**Work item**
An exact, complete copy of the entries below is required, minus any pictures.

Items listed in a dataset
BEGIN
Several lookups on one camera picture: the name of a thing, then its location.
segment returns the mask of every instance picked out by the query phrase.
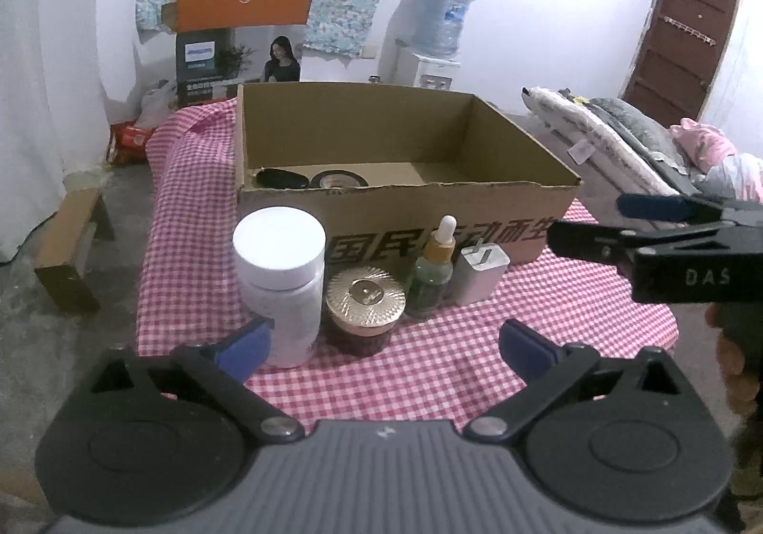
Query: dropper bottle
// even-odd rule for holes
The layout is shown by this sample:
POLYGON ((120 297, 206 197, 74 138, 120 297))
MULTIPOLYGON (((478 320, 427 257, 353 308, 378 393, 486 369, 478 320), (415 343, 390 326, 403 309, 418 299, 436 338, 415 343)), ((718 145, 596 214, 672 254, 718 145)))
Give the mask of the dropper bottle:
POLYGON ((443 301, 445 287, 453 276, 453 263, 450 261, 455 248, 453 233, 455 218, 444 216, 413 266, 406 287, 405 304, 405 313, 413 319, 430 317, 443 301))

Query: metal screw
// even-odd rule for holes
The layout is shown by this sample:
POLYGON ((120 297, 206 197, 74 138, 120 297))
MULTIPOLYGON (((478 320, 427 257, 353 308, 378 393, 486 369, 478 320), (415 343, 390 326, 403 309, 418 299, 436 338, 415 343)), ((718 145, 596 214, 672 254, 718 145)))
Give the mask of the metal screw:
POLYGON ((482 435, 482 437, 500 437, 509 430, 509 426, 504 420, 493 416, 482 416, 482 418, 474 420, 470 426, 472 431, 477 435, 482 435))
POLYGON ((299 430, 299 422, 294 418, 285 416, 273 416, 263 420, 260 425, 262 432, 272 437, 289 437, 299 430))

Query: table
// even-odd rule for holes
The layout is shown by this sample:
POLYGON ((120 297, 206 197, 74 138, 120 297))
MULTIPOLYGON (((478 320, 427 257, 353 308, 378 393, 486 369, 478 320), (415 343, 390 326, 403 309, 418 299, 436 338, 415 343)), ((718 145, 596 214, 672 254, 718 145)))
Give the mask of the table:
MULTIPOLYGON (((147 144, 155 212, 140 281, 140 355, 215 342, 248 319, 231 244, 235 105, 180 110, 147 144)), ((567 218, 595 222, 577 200, 567 218)), ((546 248, 533 263, 512 267, 491 299, 443 308, 423 323, 401 321, 372 358, 319 341, 306 365, 261 370, 247 387, 308 429, 328 418, 445 418, 461 428, 524 385, 498 354, 498 329, 511 317, 558 344, 586 342, 611 357, 632 357, 643 346, 670 349, 678 338, 670 310, 633 303, 614 267, 558 258, 546 248)))

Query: brown door
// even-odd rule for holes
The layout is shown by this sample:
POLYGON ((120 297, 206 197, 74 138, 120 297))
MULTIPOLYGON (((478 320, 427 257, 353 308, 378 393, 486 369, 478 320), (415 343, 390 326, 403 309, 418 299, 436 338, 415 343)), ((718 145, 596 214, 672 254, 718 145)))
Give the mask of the brown door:
POLYGON ((623 99, 665 127, 697 119, 735 7, 736 0, 657 0, 623 99))

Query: black circular disc
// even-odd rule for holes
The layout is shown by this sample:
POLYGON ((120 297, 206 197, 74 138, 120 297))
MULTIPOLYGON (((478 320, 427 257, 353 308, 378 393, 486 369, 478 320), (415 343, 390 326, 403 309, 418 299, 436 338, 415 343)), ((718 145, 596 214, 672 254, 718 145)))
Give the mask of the black circular disc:
POLYGON ((709 415, 680 397, 638 390, 552 412, 530 431, 526 456, 556 499, 619 524, 663 523, 706 509, 732 466, 709 415))
POLYGON ((93 394, 76 420, 53 421, 37 449, 51 506, 108 525, 175 519, 221 495, 244 460, 243 437, 196 403, 93 394))
POLYGON ((310 180, 310 187, 369 187, 369 182, 350 171, 323 171, 310 180))
END
**Answer to the problem**
Several lookups on one camera picture: the name of a thing, then its location.
segment returns the mask of every instance picked out by the query phrase.
Query: dropper bottle
// even-odd rule for holes
The layout is shown by this sample:
POLYGON ((120 297, 206 197, 74 138, 120 297))
MULTIPOLYGON (((478 320, 427 257, 353 308, 378 393, 486 369, 478 320), (415 343, 390 326, 403 309, 418 299, 436 338, 415 343)), ((718 145, 596 214, 672 254, 718 145)))
Give the mask of the dropper bottle:
POLYGON ((443 301, 445 287, 453 276, 453 263, 450 261, 455 248, 453 233, 455 218, 444 216, 413 266, 406 287, 405 304, 405 313, 413 319, 430 317, 443 301))

Query: metal screw
// even-odd rule for holes
The layout is shown by this sample:
POLYGON ((120 297, 206 197, 74 138, 120 297))
MULTIPOLYGON (((478 320, 427 257, 353 308, 378 393, 486 369, 478 320), (415 343, 390 326, 403 309, 418 299, 436 338, 415 343)), ((718 145, 596 214, 672 254, 718 145)))
Give the mask of the metal screw:
POLYGON ((482 435, 482 437, 500 437, 509 430, 509 426, 504 420, 493 416, 482 416, 482 418, 474 420, 470 426, 472 431, 477 435, 482 435))
POLYGON ((299 430, 299 422, 294 418, 285 416, 273 416, 263 420, 260 425, 262 432, 272 437, 289 437, 299 430))

Query: table
// even-odd rule for holes
The layout is shown by this sample:
POLYGON ((120 297, 206 197, 74 138, 120 297))
MULTIPOLYGON (((478 320, 427 257, 353 308, 378 393, 486 369, 478 320), (415 343, 390 326, 403 309, 418 299, 436 338, 415 343)), ((718 145, 596 214, 672 254, 718 145)))
Give the mask of the table:
MULTIPOLYGON (((147 144, 155 212, 140 281, 140 355, 215 342, 248 319, 231 244, 235 105, 180 110, 147 144)), ((567 218, 595 222, 577 200, 567 218)), ((546 248, 533 263, 512 267, 491 299, 443 308, 423 323, 401 321, 372 358, 319 341, 306 365, 261 370, 247 387, 308 429, 328 418, 445 418, 461 428, 524 385, 498 354, 498 329, 511 317, 558 344, 586 342, 611 357, 632 357, 643 346, 670 349, 678 338, 670 310, 633 303, 614 267, 558 258, 546 248)))

Query: brown door
// even-odd rule for holes
The layout is shown by this sample:
POLYGON ((120 297, 206 197, 74 138, 120 297))
MULTIPOLYGON (((478 320, 427 257, 353 308, 378 393, 486 369, 478 320), (415 343, 390 326, 403 309, 418 299, 436 338, 415 343)), ((718 145, 596 214, 672 254, 718 145)))
Give the mask of the brown door:
POLYGON ((623 99, 665 127, 697 119, 735 7, 736 0, 657 0, 623 99))

Query: black circular disc
// even-odd rule for holes
The layout is shown by this sample:
POLYGON ((120 297, 206 197, 74 138, 120 297))
MULTIPOLYGON (((478 320, 427 257, 353 308, 378 393, 486 369, 478 320), (415 343, 390 326, 403 309, 418 299, 436 338, 415 343)), ((718 145, 596 214, 672 254, 718 145)))
Give the mask of the black circular disc:
POLYGON ((709 415, 680 397, 638 390, 552 412, 530 431, 526 456, 556 499, 619 524, 663 523, 706 509, 732 466, 709 415))
POLYGON ((93 394, 76 420, 53 421, 37 449, 51 506, 108 525, 175 519, 221 495, 244 460, 243 437, 196 403, 93 394))
POLYGON ((310 180, 310 187, 369 187, 369 182, 350 171, 323 171, 310 180))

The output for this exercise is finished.